DIRECTIONS:
When a line below contains the string "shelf", show that line.

MATERIAL SHOWN:
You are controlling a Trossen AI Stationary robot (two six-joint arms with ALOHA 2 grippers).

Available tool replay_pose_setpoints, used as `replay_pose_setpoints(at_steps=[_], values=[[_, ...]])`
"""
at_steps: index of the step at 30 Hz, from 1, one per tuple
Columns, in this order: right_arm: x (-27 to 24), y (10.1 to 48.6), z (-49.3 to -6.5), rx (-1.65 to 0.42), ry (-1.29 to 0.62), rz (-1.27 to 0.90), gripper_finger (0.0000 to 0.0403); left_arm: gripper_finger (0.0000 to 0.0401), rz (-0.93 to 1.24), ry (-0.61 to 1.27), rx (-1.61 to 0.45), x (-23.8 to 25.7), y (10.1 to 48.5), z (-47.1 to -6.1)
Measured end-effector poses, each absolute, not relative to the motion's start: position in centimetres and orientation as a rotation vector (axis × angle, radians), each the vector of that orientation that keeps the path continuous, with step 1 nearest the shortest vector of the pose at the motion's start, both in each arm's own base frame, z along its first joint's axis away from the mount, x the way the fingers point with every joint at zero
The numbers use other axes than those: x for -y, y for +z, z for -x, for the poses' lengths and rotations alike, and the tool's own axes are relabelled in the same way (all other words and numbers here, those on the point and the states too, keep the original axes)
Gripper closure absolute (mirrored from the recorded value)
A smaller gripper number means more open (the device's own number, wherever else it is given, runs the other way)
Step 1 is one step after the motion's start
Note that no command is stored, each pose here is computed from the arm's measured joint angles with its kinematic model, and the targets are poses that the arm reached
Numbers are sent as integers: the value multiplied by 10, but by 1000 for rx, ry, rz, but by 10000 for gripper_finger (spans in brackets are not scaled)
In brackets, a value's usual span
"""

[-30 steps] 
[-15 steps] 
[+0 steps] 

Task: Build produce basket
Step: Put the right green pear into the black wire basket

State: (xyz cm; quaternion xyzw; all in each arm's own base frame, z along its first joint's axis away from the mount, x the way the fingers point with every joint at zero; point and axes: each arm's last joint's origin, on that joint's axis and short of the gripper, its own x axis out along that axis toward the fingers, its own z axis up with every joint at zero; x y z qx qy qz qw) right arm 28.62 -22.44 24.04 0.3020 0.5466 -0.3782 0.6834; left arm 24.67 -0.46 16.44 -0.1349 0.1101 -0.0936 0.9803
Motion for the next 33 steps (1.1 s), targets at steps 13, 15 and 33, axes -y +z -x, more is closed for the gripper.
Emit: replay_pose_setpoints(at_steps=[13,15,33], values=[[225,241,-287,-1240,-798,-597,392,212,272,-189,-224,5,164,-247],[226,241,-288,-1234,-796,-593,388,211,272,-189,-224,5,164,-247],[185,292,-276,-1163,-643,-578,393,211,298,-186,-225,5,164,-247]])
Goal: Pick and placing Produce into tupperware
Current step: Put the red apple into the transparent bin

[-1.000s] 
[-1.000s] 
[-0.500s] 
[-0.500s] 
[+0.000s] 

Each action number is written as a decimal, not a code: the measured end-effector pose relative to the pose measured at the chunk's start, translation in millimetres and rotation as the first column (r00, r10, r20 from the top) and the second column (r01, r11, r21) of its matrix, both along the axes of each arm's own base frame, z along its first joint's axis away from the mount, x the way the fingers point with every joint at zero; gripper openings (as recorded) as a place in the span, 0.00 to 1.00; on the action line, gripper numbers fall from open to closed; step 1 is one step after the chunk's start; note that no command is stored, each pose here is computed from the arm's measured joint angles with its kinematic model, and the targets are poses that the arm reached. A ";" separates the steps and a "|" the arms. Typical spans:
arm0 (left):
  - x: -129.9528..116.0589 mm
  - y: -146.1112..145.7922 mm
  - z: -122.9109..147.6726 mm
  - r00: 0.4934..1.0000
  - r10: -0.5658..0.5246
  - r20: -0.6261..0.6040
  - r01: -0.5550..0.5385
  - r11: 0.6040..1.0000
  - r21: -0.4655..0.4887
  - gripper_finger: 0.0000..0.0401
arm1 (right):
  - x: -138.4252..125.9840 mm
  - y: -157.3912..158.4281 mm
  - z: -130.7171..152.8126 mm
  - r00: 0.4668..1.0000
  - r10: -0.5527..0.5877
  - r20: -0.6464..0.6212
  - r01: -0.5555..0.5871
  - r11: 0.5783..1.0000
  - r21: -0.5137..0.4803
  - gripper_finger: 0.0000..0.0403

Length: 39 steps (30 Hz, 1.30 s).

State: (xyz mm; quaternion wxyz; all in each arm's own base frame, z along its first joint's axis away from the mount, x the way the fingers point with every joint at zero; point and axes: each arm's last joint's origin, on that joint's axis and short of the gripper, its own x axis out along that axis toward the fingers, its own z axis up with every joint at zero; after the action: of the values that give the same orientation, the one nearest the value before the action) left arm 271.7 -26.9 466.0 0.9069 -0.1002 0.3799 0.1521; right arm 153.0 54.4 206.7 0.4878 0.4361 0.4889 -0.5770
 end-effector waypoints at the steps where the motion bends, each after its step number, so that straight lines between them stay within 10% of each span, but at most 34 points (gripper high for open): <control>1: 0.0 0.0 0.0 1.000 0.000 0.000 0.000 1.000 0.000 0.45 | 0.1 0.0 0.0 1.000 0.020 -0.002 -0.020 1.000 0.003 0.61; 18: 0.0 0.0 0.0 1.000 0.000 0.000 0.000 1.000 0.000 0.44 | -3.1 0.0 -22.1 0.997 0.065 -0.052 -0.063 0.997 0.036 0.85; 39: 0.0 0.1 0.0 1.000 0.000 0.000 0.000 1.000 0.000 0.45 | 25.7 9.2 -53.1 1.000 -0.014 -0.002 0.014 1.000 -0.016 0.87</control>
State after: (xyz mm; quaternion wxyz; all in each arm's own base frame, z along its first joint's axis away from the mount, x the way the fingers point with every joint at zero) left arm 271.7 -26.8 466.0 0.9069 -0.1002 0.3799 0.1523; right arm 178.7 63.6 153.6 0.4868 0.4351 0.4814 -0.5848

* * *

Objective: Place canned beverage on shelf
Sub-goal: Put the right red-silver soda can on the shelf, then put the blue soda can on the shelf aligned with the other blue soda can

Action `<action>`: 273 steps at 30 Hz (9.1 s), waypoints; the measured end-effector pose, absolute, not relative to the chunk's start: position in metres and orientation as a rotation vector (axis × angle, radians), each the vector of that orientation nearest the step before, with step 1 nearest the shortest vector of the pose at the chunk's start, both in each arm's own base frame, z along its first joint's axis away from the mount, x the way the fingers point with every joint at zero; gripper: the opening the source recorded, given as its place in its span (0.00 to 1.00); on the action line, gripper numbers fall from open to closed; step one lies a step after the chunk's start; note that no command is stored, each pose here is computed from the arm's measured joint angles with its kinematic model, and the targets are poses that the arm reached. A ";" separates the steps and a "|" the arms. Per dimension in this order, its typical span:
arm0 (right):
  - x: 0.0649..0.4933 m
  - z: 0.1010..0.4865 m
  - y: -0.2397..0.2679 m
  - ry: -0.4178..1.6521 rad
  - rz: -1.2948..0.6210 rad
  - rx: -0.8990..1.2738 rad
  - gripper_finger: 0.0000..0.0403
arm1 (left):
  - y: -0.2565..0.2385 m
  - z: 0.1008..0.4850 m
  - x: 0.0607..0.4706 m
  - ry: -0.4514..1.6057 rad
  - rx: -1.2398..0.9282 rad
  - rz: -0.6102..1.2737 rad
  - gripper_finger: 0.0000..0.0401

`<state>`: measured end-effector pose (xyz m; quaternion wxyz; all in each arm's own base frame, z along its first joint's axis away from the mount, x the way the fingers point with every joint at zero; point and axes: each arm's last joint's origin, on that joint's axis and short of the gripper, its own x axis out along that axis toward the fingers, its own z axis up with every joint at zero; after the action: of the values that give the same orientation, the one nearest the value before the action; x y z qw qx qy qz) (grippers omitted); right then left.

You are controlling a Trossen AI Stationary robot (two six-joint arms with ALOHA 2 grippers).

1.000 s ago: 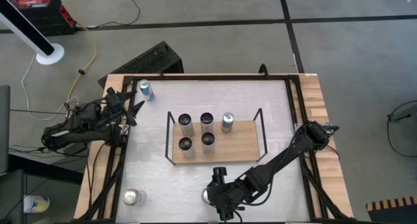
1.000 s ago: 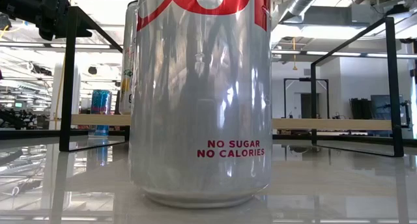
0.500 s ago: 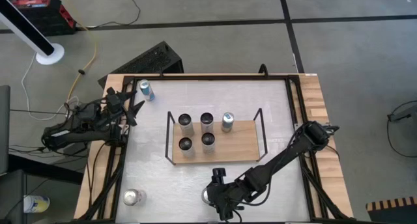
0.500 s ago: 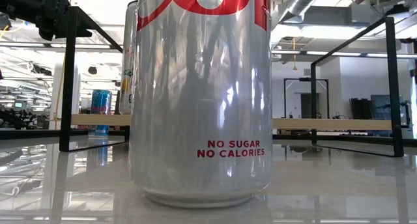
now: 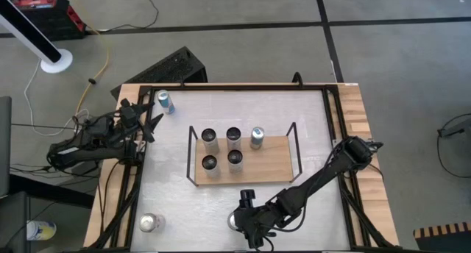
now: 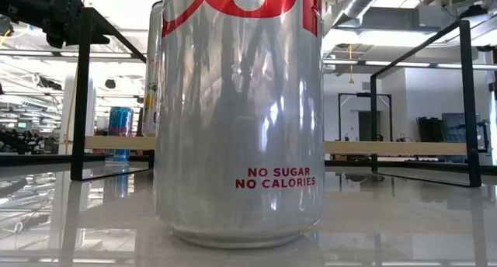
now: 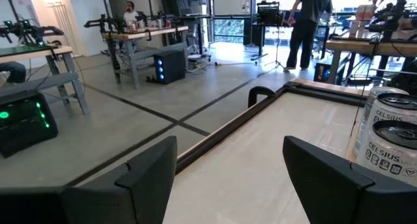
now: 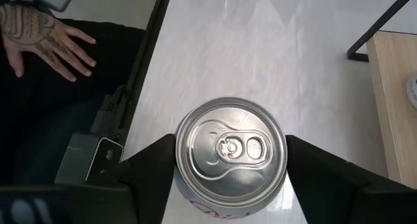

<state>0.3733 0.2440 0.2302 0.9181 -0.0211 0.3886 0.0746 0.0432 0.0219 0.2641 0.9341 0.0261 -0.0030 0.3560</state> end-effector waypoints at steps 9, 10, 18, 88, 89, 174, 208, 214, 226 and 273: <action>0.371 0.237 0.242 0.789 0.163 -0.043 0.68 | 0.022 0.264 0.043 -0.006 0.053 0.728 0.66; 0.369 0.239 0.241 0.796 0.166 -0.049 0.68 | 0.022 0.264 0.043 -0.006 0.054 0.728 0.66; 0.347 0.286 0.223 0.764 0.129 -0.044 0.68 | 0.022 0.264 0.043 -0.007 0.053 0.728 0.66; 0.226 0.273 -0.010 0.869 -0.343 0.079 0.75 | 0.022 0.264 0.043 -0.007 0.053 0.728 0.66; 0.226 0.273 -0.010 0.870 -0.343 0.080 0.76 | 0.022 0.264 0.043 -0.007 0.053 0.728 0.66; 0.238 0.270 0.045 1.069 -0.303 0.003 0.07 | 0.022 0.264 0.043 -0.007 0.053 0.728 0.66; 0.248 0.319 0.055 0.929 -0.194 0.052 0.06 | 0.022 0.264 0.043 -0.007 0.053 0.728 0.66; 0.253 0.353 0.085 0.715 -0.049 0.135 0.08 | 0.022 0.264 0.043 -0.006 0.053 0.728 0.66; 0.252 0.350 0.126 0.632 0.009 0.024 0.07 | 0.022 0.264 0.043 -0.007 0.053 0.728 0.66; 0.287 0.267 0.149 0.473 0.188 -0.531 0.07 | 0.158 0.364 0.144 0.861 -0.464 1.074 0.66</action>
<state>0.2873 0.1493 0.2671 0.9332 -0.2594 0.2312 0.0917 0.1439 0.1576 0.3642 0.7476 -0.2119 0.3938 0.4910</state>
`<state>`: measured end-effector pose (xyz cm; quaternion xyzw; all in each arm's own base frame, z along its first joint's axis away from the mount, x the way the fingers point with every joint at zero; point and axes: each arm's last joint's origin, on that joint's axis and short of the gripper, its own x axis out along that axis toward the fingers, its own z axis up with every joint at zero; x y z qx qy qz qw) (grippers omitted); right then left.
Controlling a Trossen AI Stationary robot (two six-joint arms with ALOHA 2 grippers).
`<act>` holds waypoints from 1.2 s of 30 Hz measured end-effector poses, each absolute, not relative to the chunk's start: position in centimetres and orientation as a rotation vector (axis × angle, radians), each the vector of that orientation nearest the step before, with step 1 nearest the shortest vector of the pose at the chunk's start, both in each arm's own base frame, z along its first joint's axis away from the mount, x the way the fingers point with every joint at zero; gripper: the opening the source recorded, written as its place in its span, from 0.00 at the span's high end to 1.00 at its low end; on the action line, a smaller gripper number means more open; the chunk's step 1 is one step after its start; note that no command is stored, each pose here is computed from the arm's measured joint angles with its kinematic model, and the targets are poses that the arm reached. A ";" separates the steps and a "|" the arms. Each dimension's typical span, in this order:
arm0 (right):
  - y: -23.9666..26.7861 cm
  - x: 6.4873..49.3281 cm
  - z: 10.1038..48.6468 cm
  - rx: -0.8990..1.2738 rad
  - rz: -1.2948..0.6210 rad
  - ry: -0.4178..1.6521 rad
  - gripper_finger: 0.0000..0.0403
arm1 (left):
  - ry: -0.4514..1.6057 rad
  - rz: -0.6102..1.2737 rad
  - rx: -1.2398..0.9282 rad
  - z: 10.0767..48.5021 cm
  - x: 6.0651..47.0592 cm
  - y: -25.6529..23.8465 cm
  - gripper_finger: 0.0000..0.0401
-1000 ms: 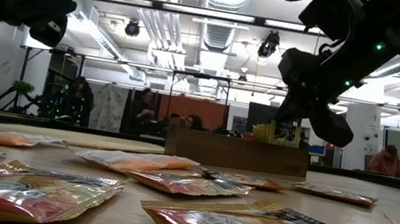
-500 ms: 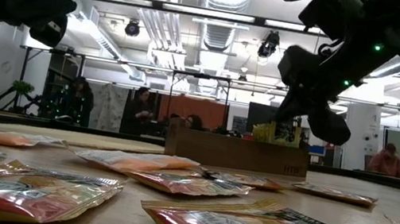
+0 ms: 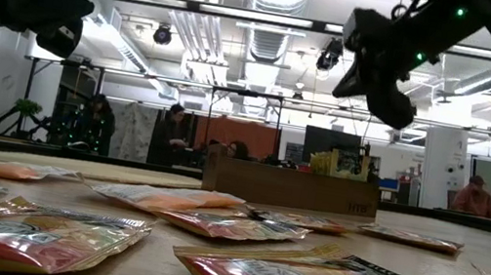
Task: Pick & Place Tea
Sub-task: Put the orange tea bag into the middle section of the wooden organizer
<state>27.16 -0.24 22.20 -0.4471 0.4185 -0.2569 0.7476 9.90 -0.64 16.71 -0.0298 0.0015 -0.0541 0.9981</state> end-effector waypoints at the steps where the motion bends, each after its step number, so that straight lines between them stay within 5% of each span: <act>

OUTPUT FOR THIS EXERCISE:
Objective: Place canned beverage on shelf
Sub-goal: Put the right red-silver soda can on the shelf, then put the blue soda can on the shelf aligned with the other blue soda can

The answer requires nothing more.